Type out the lines below exactly, pictures excluded.
● ● ●
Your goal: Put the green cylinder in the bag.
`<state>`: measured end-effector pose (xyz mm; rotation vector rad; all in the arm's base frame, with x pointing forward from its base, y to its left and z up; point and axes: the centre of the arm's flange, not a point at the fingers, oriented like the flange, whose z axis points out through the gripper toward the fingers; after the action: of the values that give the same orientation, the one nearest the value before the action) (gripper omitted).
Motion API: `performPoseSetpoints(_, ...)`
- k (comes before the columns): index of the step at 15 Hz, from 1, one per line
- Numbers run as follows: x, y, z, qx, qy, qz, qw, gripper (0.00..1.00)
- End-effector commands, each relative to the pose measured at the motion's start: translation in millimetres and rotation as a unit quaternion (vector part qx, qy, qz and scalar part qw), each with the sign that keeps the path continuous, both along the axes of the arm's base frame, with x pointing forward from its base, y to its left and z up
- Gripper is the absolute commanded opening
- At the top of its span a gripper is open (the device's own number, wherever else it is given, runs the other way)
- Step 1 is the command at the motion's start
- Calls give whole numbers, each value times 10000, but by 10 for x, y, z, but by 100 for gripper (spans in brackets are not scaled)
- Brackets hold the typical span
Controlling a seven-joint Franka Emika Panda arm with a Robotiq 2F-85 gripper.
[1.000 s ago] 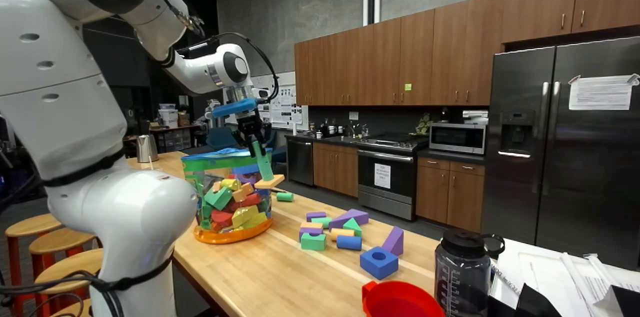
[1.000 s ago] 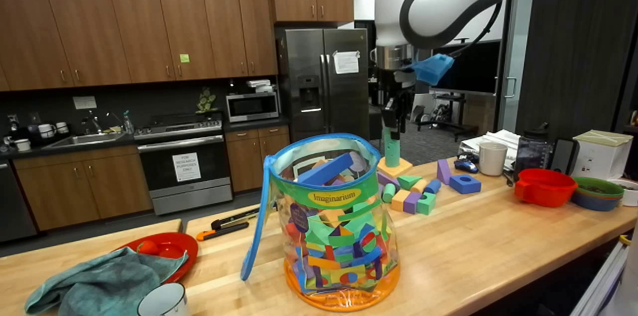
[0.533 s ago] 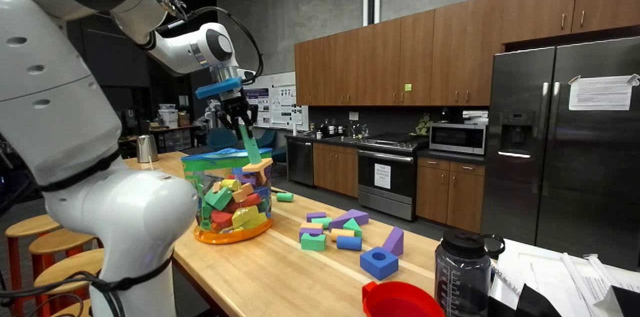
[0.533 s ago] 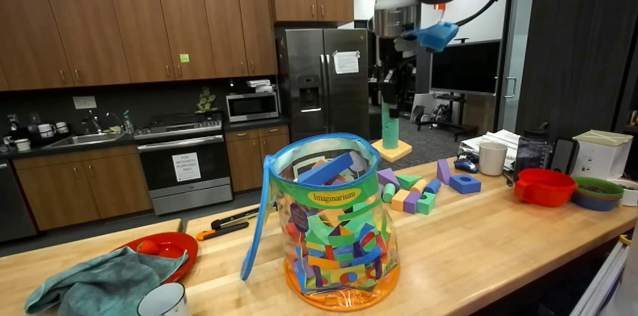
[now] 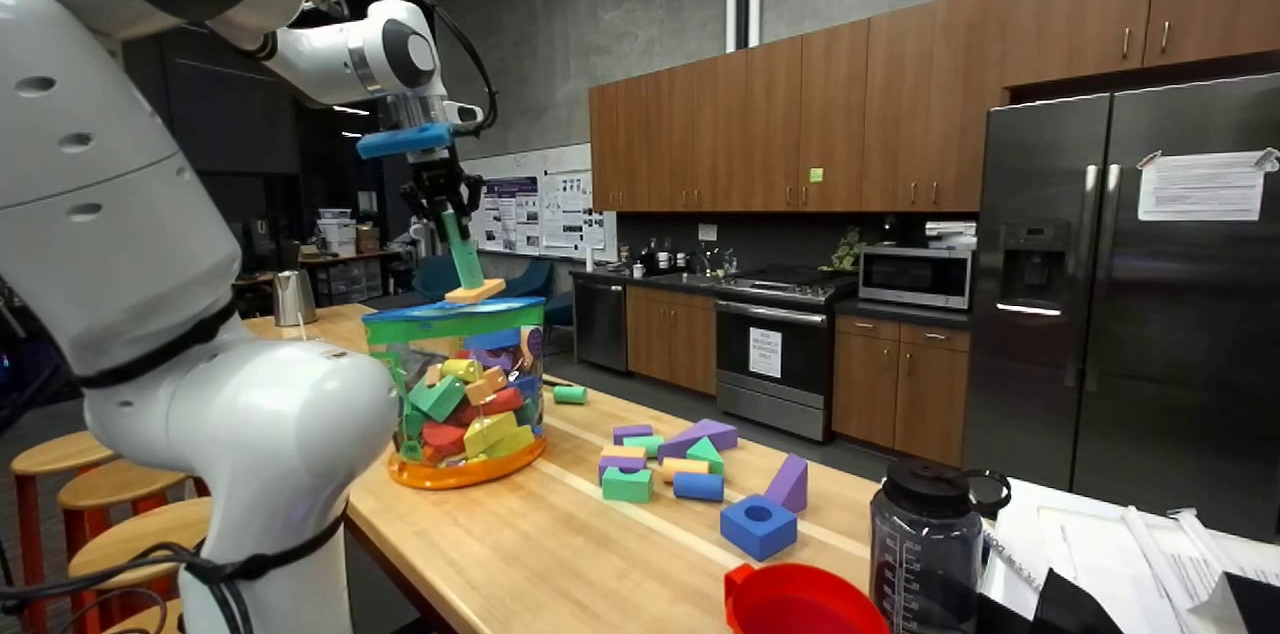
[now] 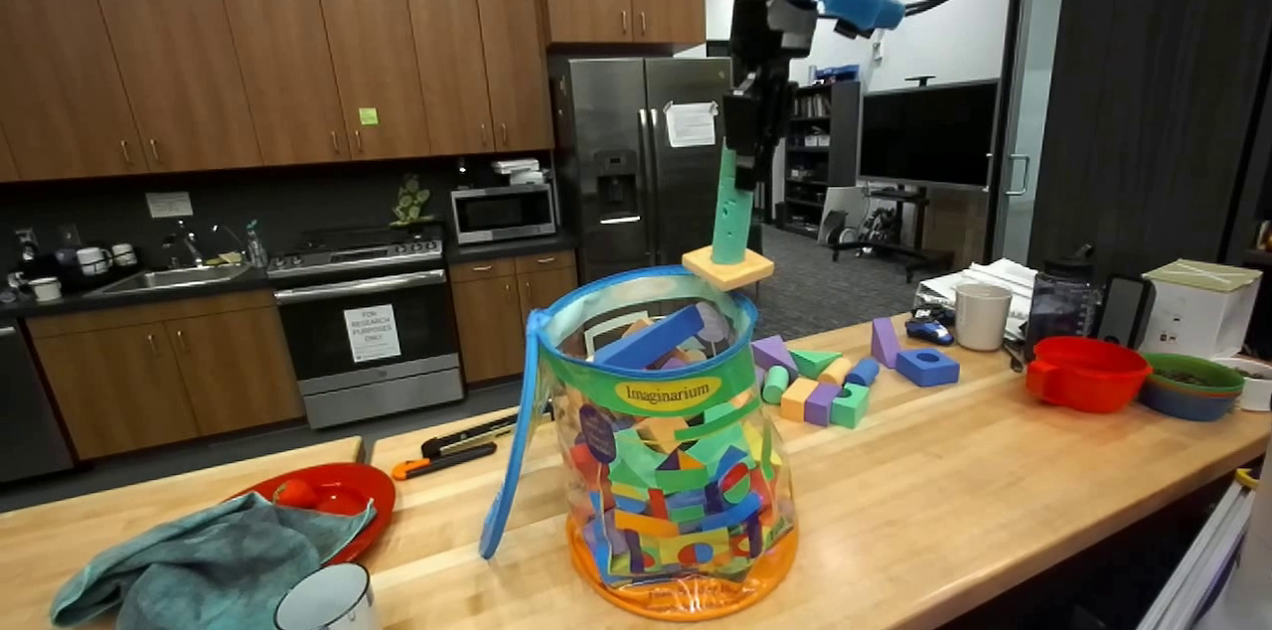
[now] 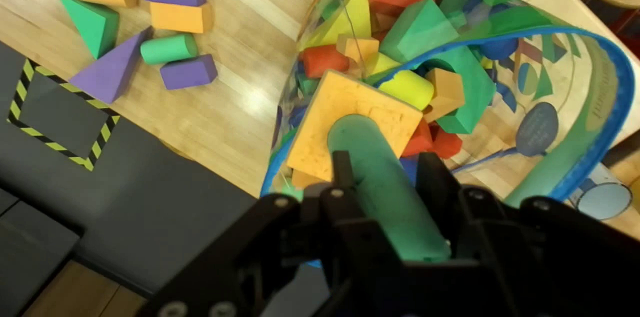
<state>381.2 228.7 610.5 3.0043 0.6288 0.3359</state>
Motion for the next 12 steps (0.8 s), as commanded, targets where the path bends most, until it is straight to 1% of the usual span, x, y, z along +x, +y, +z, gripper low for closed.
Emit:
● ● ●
#### EXERCISE OUTPUT
Your goal: Put the green cylinder in the bag.
`<state>`: measured end-effector pose (xyz mm; rotation vector rad; all in the arm's base frame, with x pointing forward from its base, y to its left and z up; point and axes: the centre of the arm's flange, not a point at the fingers, oriented like the flange, whose z axis points out through the gripper toward the fingers; after the action: of the values that give the same orientation, the one nearest the value before the action) (gripper omitted).
Motion API: `performPoseSetpoints(_, ...)`
- k (comes before the columns): index of the step at 15 Hz, from 1, one per line
- Numbers run as follows: x, y, z, qx, qy, qz, qw, gripper (0.00..1.00)
- End-effector commands, each relative to the pose measured at the motion's start: translation in millimetres and rotation as a unit quaternion (vector part qx, qy, qz and scalar part qw), each with the sign that keeps the path continuous, both along the axes of the arm's base frame, with x pointing forward from its base, y to its left and z up
- Gripper is the absolute commanded opening
- At the top of its span a gripper is open (the device's own number, wherever else it is given, runs the other way)
- Step 1 is the command at the motion's start
- Calls give whole numbers, each value times 10000, but by 10 for x, y, z, but by 100 for gripper (spans in brackets are not scaled)
- Brackets hold the typical span
Controlling a seven-joint Franka Emika Panda arm with a Robotiq 2F-85 gripper.
[1.000 s ago] 
[1.000 s ago] 
[0.533 s ago] 
[0.533 s ago] 
[now] 
[now] 
[now] 
<state>381.2 228.7 610.5 3.0043 0.6288 0.3359</state>
Motion for the next 12 steps (0.8 s), as commanded, targets where the path bends most, until it is straight to 1% of the usual span, x, y, z along +x, +y, +z, gripper low for closed.
Emit:

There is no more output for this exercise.